━━ Information provided ━━
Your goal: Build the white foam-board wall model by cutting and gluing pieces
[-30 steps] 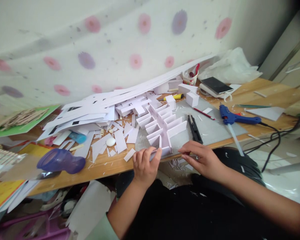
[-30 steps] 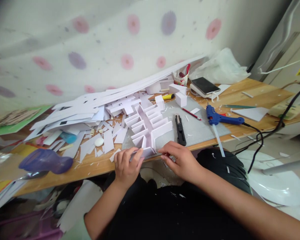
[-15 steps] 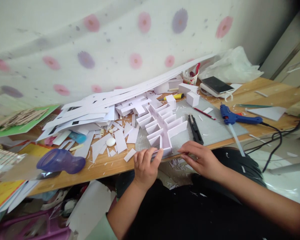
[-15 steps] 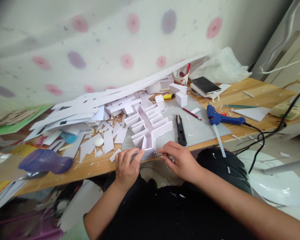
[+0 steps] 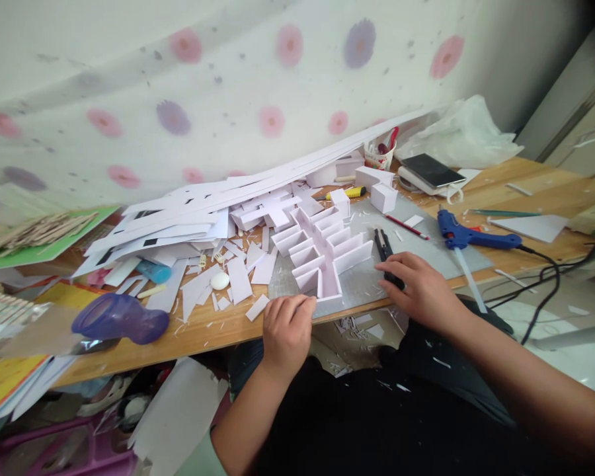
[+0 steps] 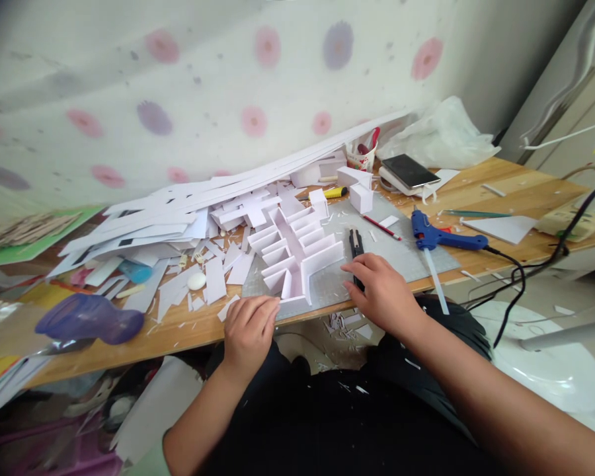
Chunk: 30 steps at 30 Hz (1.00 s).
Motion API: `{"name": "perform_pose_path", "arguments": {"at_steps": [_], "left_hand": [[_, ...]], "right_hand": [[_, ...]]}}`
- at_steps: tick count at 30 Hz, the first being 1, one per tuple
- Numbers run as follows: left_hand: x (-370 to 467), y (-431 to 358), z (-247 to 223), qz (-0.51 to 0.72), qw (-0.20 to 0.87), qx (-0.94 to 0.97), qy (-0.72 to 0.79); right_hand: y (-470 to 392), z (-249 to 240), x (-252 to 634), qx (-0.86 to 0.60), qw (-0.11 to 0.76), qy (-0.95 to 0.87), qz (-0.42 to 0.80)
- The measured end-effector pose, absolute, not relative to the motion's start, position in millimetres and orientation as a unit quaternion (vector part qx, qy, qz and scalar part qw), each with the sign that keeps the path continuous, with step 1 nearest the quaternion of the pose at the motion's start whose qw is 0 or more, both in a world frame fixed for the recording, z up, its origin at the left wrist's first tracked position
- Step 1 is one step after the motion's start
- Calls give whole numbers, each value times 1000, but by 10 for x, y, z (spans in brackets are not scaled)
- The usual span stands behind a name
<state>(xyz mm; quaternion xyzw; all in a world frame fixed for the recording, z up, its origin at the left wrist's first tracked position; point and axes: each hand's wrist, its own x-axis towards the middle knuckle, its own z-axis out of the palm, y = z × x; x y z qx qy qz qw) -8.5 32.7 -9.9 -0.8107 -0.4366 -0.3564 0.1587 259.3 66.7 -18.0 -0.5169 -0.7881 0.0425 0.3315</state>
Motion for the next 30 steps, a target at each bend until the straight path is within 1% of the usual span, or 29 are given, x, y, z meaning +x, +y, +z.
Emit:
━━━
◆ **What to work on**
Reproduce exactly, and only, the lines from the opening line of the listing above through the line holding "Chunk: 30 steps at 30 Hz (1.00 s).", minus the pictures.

◆ **Solution to this problem**
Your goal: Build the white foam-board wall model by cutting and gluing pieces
[-30 steps] 
[-30 steps] 
[-15 steps] 
[-15 steps] 
[+0 steps] 
[+0 steps] 
Chunk: 30 steps at 30 Hz (1.00 s).

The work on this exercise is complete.